Letter of Findings Number: 06-0324
Sales and Use Tax
For the Tax Years 2003-2004


NOTICE: Under IC § 4-22-7-7, this document is required to be published in the Indiana Register and is effective on its date of publication. It shall remain in effect until the date it is superseded or deleted by the publication of a new document in the Indiana Register. The publication of this document will provide the general public with information about the Department's official position concerning a specific issue.
ISSUES
I. Sales and Use Tax – Software Program.
Authority: IC § 6-8.1-5-1(b); IC § 6-2.5-2-1(a); IC § 6-2.5-3-2(a); IC § 6-2.5-5-3(b); 45 IAC 2.2-5-8(c); Indiana Dep't of State Revenue v.
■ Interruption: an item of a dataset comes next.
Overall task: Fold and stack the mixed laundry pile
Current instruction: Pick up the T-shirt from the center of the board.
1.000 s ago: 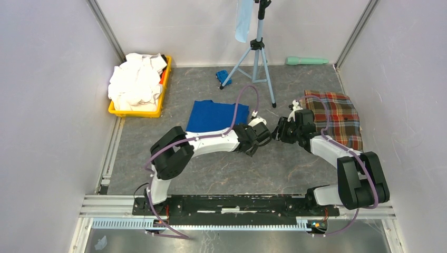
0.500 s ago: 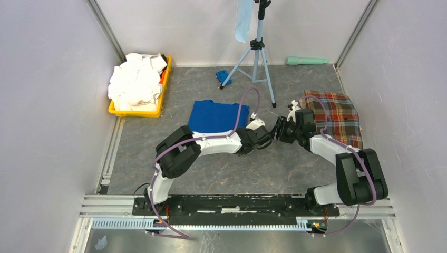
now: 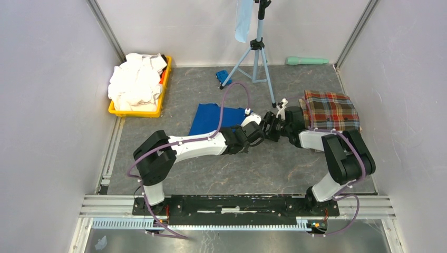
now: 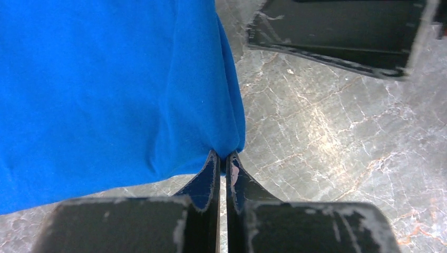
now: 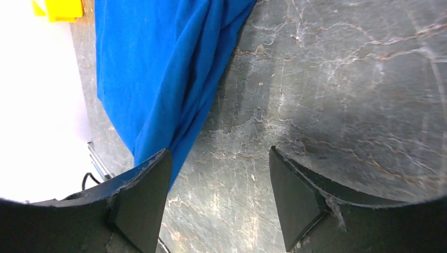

Interstate Warehousing, 783 N.E.2d 248 (Ind. 2003).
The Taxpayer protests the use tax assessment on a software program.
II. Sales and Use Tax – Steel Toed Shoes.
Authority: IC § 6-2.5-2-1(a); IC § 6-2.5-5-3(b).
The Taxpayer protests the assessment of sales tax on sales of steel toed shoes.
III. Sales and Use Tax – Rack 18 Dividers/Frame.
Authority: IC § 6-2.5-2-1(a); IC § 6-2.5-5-3(b).
The Taxpayer protests the assessment of use tax on Rack 18 Dividers/Frames.
IV. Tax Administration – Negligence Penalty.
Authority: IC § 6-8.1-10-2.1; 45 IAC 15-11-2(b)(c).
The Taxpayer protests the imposition of the negligence penalty.
STATEMENT OF FACTS
The Taxpayer produces exhaust systems for automobiles. The Taxpayer filed a claim for refund of sales and use taxes paid during the tax period 2003-2004. The Indiana Department of Revenue (Department) evaluated the claim for refund by performing an audit for the years 2003-2004. The audit resulted in an additional assessment of use tax, interest, and penalty. The Taxpayer protested a portion of the assessments and the penalty. A hearing was held and this Letter of Findings results.
ISSUES
I. Sales and Use Tax – Computer Software.
DISCUSSION
During the tax period, the Taxpayer purchased software that was used to program and troubleshoot the equipment used in manufacturing, specifically the machinery that bends steel as the first step in the production process. The Department assessed use tax on the Taxpayer's use of these software programs. The Taxpayer protested this assessment contending that the software program qualified for a manufacturing exemption.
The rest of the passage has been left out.